## WHAT THIS TASK INVOLVES
In the records below, find the line with "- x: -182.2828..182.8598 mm" and the line with "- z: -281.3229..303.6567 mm". Print both exactly, along with every line between them, and no other line.

*** SUPPLIED INFORMATION Section Begins ***

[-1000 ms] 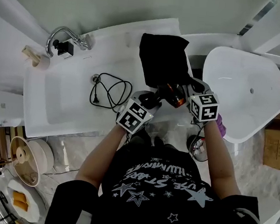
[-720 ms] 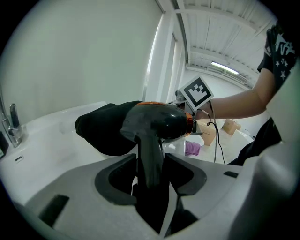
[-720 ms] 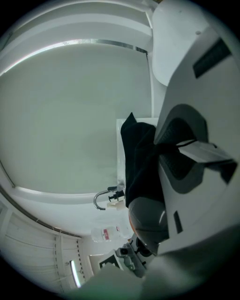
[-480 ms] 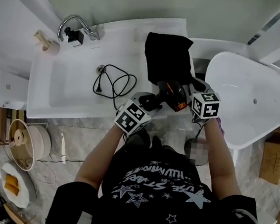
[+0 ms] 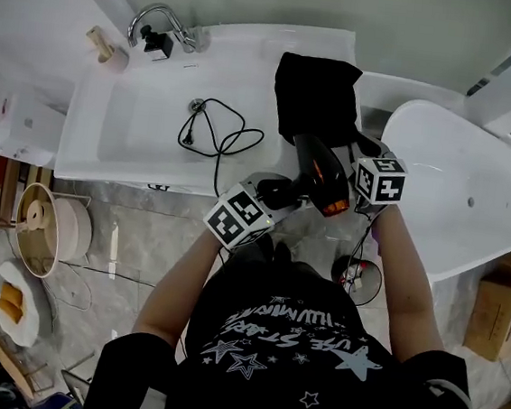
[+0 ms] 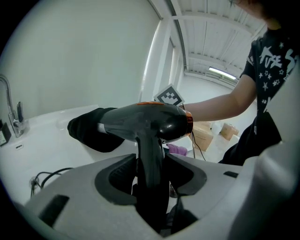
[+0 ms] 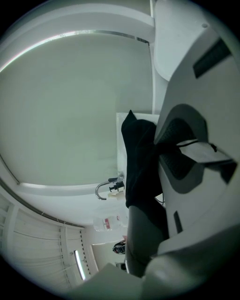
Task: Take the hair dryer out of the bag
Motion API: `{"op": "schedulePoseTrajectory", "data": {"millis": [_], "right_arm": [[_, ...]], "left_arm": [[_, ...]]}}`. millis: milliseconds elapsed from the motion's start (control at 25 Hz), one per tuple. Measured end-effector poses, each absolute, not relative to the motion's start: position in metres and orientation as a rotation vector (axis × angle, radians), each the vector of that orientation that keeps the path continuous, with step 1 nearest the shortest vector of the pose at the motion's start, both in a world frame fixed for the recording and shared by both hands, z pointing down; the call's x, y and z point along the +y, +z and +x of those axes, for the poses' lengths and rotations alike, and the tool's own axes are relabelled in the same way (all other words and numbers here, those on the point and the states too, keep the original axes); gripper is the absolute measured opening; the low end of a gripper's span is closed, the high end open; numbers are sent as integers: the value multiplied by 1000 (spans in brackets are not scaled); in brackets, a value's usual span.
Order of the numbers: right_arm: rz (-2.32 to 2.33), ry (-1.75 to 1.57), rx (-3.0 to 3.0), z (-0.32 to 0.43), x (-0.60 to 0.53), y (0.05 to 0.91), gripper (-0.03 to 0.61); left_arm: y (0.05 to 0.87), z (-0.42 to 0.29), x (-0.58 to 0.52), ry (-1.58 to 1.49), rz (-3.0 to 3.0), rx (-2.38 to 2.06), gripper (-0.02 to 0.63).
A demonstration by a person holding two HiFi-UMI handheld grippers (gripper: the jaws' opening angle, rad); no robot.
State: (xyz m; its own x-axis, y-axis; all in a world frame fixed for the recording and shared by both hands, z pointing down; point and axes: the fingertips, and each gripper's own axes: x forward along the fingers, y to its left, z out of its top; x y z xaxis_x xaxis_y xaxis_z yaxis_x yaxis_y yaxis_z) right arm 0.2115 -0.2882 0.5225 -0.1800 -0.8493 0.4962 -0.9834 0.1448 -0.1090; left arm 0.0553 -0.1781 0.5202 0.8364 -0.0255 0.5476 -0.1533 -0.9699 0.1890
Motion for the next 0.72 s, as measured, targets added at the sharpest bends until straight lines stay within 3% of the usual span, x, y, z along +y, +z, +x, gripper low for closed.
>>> {"op": "schedulePoseTrajectory", "data": {"millis": [720], "right_arm": [[1752, 572, -2076, 210, -276, 535, 34]], "left_arm": [[500, 44, -116, 585, 2767, -93, 204]]}}
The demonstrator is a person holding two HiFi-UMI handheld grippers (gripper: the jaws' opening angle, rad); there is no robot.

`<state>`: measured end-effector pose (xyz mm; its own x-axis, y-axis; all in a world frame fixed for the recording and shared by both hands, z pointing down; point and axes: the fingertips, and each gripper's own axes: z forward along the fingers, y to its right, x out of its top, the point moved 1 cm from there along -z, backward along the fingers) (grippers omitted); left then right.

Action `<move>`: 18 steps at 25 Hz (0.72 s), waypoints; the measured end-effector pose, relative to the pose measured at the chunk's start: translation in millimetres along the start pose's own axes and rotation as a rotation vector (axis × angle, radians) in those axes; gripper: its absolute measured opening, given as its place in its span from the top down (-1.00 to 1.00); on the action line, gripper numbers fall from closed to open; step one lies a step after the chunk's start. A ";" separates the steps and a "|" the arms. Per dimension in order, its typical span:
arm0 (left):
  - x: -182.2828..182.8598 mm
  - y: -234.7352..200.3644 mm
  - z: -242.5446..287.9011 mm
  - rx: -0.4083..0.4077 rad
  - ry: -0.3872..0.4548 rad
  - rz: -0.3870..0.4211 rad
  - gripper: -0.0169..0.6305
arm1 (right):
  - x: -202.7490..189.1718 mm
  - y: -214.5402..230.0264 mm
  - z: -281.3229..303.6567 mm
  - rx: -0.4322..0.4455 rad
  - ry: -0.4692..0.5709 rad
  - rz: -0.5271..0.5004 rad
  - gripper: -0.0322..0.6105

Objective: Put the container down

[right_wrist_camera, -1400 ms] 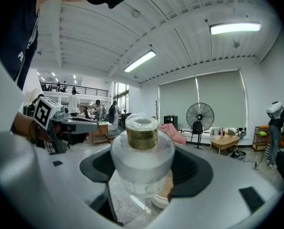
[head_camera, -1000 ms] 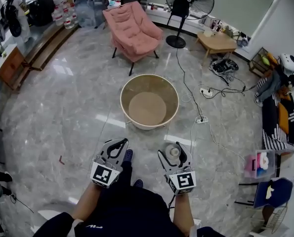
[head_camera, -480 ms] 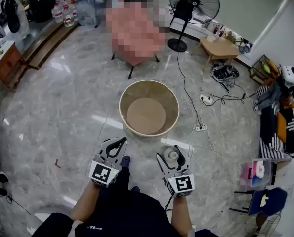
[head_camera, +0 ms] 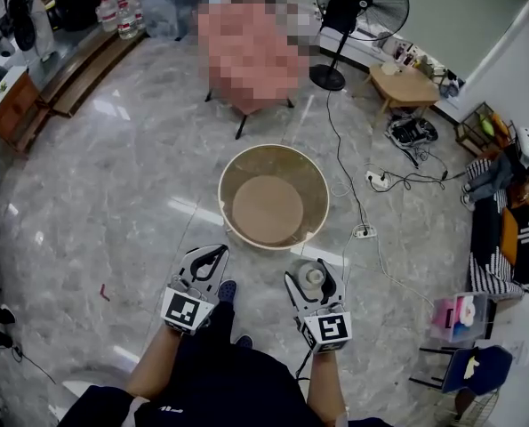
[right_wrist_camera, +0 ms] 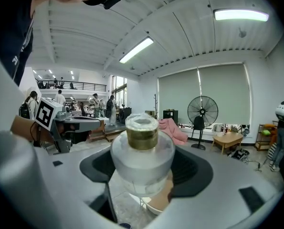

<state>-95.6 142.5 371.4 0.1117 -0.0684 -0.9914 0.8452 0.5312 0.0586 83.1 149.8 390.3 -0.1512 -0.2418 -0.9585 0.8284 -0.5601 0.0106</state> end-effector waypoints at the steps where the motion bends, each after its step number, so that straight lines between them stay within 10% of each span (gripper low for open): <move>1: 0.9 -3.8 3.8 -0.003 0.004 -0.007 0.87 | 0.9 2.1 4.2 -0.004 0.000 0.005 -0.13; 18: 35.2 -72.6 88.1 -0.098 0.101 0.008 0.87 | 54.4 44.4 78.5 -0.118 0.029 -0.002 -0.13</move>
<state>-107.0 27.2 342.7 0.0610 0.0188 -0.9980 0.7890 0.6114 0.0597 69.3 49.6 361.0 -0.1381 -0.2166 -0.9664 0.8862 -0.4627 -0.0229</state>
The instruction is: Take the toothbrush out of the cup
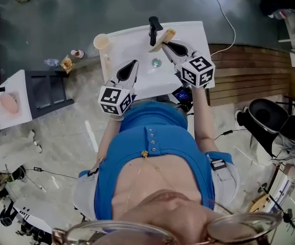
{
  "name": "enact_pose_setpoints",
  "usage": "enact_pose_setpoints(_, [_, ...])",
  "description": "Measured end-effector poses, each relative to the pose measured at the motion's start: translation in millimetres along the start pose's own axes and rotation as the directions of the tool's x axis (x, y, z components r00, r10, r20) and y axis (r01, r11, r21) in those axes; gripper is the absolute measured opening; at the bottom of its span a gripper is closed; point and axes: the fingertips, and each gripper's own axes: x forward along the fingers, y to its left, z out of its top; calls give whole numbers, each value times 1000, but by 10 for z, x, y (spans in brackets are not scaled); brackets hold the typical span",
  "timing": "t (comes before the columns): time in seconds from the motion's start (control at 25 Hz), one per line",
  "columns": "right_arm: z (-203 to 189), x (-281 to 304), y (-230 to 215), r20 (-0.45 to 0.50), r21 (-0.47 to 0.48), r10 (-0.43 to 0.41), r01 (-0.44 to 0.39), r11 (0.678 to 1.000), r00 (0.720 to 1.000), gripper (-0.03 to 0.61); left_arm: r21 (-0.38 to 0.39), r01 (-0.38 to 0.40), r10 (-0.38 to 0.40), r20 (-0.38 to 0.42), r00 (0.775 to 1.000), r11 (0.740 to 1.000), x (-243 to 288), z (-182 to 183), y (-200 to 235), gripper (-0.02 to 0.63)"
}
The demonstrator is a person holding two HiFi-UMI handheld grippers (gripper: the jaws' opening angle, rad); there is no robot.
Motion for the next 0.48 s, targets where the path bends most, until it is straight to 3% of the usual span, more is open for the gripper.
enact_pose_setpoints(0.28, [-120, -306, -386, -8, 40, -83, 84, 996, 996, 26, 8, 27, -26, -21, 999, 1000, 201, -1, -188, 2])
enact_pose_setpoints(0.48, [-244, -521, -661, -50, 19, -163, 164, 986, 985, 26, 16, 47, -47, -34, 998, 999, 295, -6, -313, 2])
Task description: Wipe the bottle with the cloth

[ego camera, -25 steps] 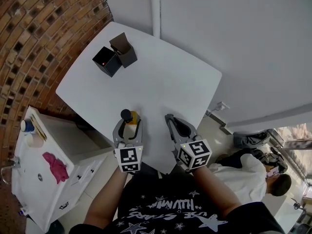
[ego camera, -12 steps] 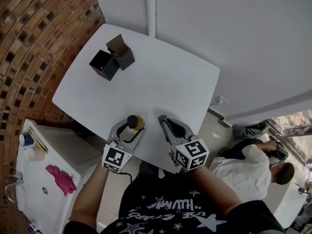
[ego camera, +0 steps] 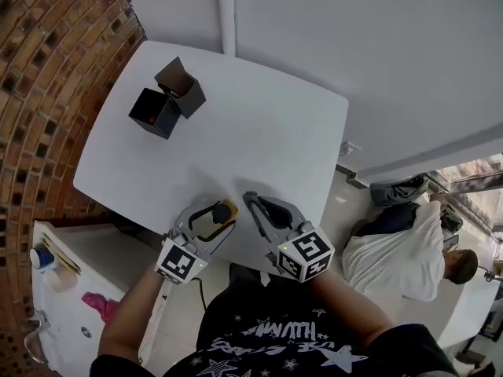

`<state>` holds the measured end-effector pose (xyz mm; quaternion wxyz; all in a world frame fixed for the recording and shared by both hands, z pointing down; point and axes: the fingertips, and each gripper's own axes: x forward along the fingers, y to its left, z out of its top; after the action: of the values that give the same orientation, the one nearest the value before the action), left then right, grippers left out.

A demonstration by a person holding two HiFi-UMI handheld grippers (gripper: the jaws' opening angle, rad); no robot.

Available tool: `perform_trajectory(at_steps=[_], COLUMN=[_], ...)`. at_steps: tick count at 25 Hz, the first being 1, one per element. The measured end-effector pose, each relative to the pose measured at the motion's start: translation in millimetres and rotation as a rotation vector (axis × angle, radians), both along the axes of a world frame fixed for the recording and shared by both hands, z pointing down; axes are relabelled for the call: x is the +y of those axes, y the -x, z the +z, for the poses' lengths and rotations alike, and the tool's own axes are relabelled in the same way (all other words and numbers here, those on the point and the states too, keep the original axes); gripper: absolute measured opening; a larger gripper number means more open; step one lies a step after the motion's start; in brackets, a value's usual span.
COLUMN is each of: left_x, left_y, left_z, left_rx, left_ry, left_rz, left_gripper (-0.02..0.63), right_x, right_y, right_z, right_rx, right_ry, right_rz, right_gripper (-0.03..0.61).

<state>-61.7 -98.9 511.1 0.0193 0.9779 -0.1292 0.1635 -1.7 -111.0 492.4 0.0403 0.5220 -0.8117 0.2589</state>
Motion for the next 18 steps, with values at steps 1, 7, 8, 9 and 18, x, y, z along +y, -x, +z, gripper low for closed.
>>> perform_trajectory(at_steps=[1,7,8,9,18], left_x=[0,-4,-5,-5,2], left_y=[-1,3,5,7,25], left_z=[-3,-11,-12,-13,-4], left_rx=[-0.002,0.060,0.058,0.053,0.055], left_ry=[-0.003,0.028,0.024,0.019,0.098], left_rz=[-0.001,-0.072,-0.087,-0.110,-0.483], left_gripper=[0.210,0.331,0.341,0.341,0.341], right_x=[0,-2,-3,-4,-20], right_y=[2,8,7,4,5], right_z=[0,-2,-3,-5,-42], right_rx=[-0.001,-0.012,-0.015,-0.019,-0.157], right_ry=[0.001,0.005,0.002,-0.003,-0.023], right_rz=[-0.001,-0.005,-0.004,-0.001,-0.198], right_gripper=[0.041,0.041,0.041,0.041,0.041])
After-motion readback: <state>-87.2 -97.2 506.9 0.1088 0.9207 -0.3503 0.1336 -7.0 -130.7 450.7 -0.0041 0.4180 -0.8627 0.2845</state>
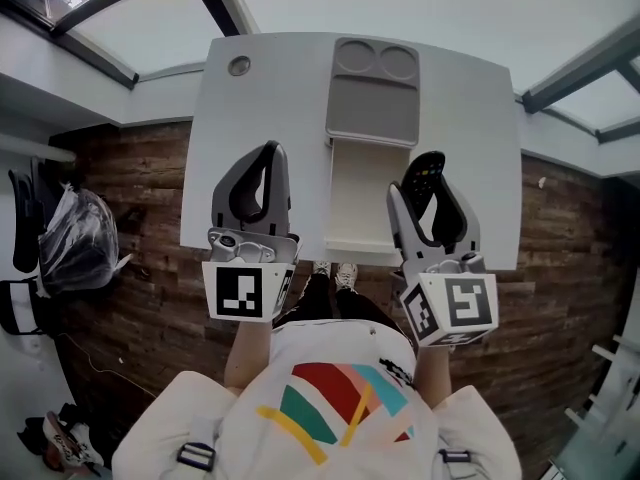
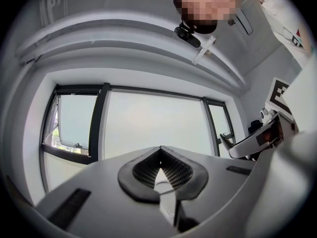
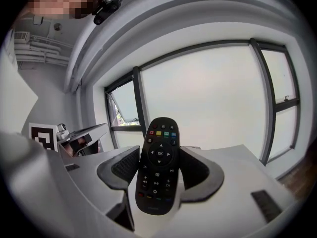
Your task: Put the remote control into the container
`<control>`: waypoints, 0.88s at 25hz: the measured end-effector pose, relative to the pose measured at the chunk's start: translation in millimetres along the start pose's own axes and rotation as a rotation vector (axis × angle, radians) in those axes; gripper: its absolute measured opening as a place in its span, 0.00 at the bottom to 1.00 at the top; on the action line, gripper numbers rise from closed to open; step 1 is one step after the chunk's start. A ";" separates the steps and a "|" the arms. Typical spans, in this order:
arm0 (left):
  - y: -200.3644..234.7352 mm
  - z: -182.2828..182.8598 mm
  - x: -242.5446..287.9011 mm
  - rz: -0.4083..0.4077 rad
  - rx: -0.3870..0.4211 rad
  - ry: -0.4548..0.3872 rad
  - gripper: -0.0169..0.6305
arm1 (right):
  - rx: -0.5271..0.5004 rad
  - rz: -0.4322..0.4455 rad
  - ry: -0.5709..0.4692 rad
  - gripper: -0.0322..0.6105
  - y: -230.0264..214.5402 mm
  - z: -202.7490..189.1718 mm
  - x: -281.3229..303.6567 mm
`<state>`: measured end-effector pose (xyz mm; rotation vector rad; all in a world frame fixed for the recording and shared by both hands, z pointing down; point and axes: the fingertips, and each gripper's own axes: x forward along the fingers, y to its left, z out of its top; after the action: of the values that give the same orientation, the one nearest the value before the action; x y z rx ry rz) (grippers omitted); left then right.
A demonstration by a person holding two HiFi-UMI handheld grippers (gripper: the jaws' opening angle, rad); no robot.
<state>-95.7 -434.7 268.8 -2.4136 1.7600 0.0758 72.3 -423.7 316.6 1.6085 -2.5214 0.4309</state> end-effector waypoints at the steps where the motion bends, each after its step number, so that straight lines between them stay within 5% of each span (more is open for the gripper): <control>1: 2.0 -0.4 4.8 -0.006 0.001 -0.005 0.04 | 0.006 -0.002 0.003 0.45 -0.6 0.9 5.4; 9: 20.3 -40.5 22.7 -0.021 -0.046 0.090 0.03 | 0.071 -0.012 0.079 0.45 -1.1 -16.8 38.5; 22: 16.2 -124.8 49.9 -0.105 -0.110 0.236 0.03 | 0.173 -0.105 0.351 0.45 -21.1 -117.4 79.2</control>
<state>-101.8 -505.6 384.0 -2.6866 1.7585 -0.1338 51.4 -465.5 452.0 1.5497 -2.1805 0.8561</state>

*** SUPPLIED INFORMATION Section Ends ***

## ANSWER SPACE
  - x: -182.2828..182.8598 mm
  - y: -234.7352..200.3644 mm
  - z: -242.5446..287.9011 mm
  - rx: -0.4083..0.4077 rad
  - ry: -0.3872..0.4548 rad
  - rz: -0.3870..0.4211 rad
  - gripper: -0.0169..0.6305
arm1 (right):
  - x: -202.7490..189.1718 mm
  - y: -214.5402..230.0264 mm
  - z: -281.3229..303.6567 mm

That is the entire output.